Dengan sangat cepat, Wang Baole melihat sosok di dalam gulungan itu. Setelah beberapa saat hening, sosok yang sudah memutar separuh badannya itu perlahan… perlahan berbalik!
 
“Mungkinkah itu?” Wang Baole berkedip. Dia melihat sosok di layar gulungan itu dan melihat bahwa sosok itu telah berbalik. Sosok itu tidak berhenti. Sebaliknya, ia berjalan lebih jauh ke dalam layar hingga mencapai ujung layar, dan akhirnya… menghilang!
 
Ia berhasil lolos
 
Wang Baole tercengang. Kemudian, dia segera menyadari bahwa gulungan yang layarnya telah hilang itu tampaknya mengalami reaksi balik. Gulungan itu roboh dengan suara keras dan hancur berkeping-keping. Bahkan terdengar jeritan melengking dari jiwa yang keluar dari reruntuhan itu.
 
Lalu, Wang Baole melihat… jiwa Chong Lizi!
 
Jiwa itu telah menyusut hingga sembilan puluh persen dibandingkan sebelumnya, dan sangat lemah. Setelah muncul, ia bahkan tidak mampu mempertahankan kesadarannya. Ia pingsan karena berteriak. Wang Baole mengangkat tangan kanannya dan meraihnya, menggenggamnya di tangannya.
 
Setelah memasukkannya ke dalam tas penyimpanannya, dada Wang Baole naik turun. Dia merasakan aura dari kitab suci DAO juga telah menghilang dengan cepat. Kemudian, dia merasakan bahwa pertempuran telah menarik banyak aura dari sekitarnya, seolah-olah dia sedang mengamati situasi, dia berkedip beberapa kali.
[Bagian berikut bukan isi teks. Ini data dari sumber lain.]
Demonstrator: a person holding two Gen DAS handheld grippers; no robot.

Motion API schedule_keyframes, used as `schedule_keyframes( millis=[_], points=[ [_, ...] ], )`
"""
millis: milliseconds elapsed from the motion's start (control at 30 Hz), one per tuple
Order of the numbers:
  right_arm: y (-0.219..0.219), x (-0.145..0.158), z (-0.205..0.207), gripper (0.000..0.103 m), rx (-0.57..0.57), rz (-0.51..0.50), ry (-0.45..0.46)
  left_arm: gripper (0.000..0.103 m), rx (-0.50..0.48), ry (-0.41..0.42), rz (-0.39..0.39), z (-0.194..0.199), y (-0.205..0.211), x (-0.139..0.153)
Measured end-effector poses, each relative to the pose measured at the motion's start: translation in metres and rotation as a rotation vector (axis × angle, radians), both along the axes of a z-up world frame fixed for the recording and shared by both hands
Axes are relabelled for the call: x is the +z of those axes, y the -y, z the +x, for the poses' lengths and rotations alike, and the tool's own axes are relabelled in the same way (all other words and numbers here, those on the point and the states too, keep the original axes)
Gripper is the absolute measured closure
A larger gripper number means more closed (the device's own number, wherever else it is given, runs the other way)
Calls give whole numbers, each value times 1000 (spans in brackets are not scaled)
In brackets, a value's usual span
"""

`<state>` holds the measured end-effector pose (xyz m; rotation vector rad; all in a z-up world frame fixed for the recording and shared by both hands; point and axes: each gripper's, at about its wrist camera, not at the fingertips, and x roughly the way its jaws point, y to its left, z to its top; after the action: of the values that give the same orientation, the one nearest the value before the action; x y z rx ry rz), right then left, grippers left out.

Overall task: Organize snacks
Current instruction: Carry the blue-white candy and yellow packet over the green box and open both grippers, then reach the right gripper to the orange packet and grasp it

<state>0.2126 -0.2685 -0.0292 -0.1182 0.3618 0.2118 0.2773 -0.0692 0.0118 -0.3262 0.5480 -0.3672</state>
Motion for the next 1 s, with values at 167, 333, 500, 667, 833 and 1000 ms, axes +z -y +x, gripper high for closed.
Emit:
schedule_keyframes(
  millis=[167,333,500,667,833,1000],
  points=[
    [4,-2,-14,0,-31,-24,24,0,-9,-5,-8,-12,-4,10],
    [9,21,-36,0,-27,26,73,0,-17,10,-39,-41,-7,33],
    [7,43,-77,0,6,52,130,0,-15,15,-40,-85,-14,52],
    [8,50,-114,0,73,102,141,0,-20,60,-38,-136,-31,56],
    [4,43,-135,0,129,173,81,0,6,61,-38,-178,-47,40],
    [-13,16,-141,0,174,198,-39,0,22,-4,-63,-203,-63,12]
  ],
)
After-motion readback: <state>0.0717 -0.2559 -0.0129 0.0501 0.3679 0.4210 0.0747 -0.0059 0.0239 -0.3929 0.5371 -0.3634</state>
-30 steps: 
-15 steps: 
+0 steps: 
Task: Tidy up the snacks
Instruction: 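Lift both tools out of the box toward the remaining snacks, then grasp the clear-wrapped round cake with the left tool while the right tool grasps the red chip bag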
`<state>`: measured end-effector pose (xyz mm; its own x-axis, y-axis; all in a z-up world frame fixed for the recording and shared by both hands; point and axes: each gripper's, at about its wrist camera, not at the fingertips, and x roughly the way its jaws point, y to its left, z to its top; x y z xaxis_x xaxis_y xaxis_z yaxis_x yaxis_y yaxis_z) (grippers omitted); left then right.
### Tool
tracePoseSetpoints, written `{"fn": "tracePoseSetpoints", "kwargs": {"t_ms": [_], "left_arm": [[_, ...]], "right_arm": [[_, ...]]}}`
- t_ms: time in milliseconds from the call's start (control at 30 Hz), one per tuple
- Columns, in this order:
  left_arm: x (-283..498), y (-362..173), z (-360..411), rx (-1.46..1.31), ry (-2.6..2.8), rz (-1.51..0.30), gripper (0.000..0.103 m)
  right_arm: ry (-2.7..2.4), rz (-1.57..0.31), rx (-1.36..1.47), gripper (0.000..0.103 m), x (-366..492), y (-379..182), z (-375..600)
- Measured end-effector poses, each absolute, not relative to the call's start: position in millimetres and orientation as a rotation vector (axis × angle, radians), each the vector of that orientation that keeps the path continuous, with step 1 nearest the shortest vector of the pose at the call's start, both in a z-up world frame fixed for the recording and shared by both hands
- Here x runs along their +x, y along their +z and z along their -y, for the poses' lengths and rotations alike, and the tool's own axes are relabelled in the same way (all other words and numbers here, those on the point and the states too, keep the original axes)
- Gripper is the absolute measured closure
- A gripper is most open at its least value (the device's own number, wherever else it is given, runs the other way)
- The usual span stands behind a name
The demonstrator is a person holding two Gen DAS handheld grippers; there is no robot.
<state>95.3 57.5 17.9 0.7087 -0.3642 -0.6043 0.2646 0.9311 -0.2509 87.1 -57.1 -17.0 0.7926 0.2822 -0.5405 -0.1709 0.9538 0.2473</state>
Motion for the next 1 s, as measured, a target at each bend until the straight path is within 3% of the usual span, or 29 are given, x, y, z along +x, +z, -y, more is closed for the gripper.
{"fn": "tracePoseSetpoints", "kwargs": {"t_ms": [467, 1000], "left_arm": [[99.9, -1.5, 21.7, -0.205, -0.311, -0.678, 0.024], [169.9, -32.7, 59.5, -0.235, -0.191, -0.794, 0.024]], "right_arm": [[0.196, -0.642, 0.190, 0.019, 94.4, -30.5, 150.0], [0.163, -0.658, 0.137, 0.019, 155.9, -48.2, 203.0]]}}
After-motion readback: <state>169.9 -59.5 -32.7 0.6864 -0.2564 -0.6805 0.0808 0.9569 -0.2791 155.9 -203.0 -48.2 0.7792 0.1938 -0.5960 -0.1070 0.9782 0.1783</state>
Tiba-tiba, dia menoleh ke langit berbintang yang jauh, menangkupkan tinjunya, dan membungkuk dalam-dalam.
 
“Terima kasih, Ayah mertua!”
 
Suaranya bergema ke segala arah, mencapai telinga Xie Haiyang dan yang lainnya, yang perlahan-lahan mulai sadar kembali. Xie Haiyang dan yang lainnya terkejut, dan ekspresi mereka berubah.
 
Sebelum keter震惊an di hati mereka mereda menjadi keheningan, Wang Baole telah merapikan pakaiannya dan diam-diam menelan beberapa obat penyembuhan. Dia berbalik dan berjalan ke arah mereka dengan sikapnya yang biasa sebagai seorang ahli, dia mengambil tiga langkah dan tiba di hadapan Xie Haiyang, Chen Han, dan para pelindung Stellar Dao. Dia menundukkan kepalanya dan melirik mereka sebelum berbicara dengan tenang.
 
“Mengenai ayah mertuaku, jangan sebarkan berita ini. Mari kita kembali ke Galaksi Api yang Mengamuk.” Sambil berbicara, Wang Baole meletakkan tangannya di belakang punggung dan berjalan maju.
 
Xie Haiyang dan Chen Han saling pandang. Mereka melihat keterkejutan di mata masing-masing dan segera mengikutinya. Para pelindung dao di sekitar mereka merasakan hal yang sama. Mereka memandang Wang Baole dengan kagum dan hormat, lalu mengikutinya dengan cepat.
 
Saat mereka mengikuti, Chen Han tiba-tiba menoleh ke arah Xie Haiyang, yang masih dalam keadaan syok, dan mengirimkan pesan suara.
 
“Katakanlah… bagaimana sebaiknya saya memanggil ayah mertua saya?”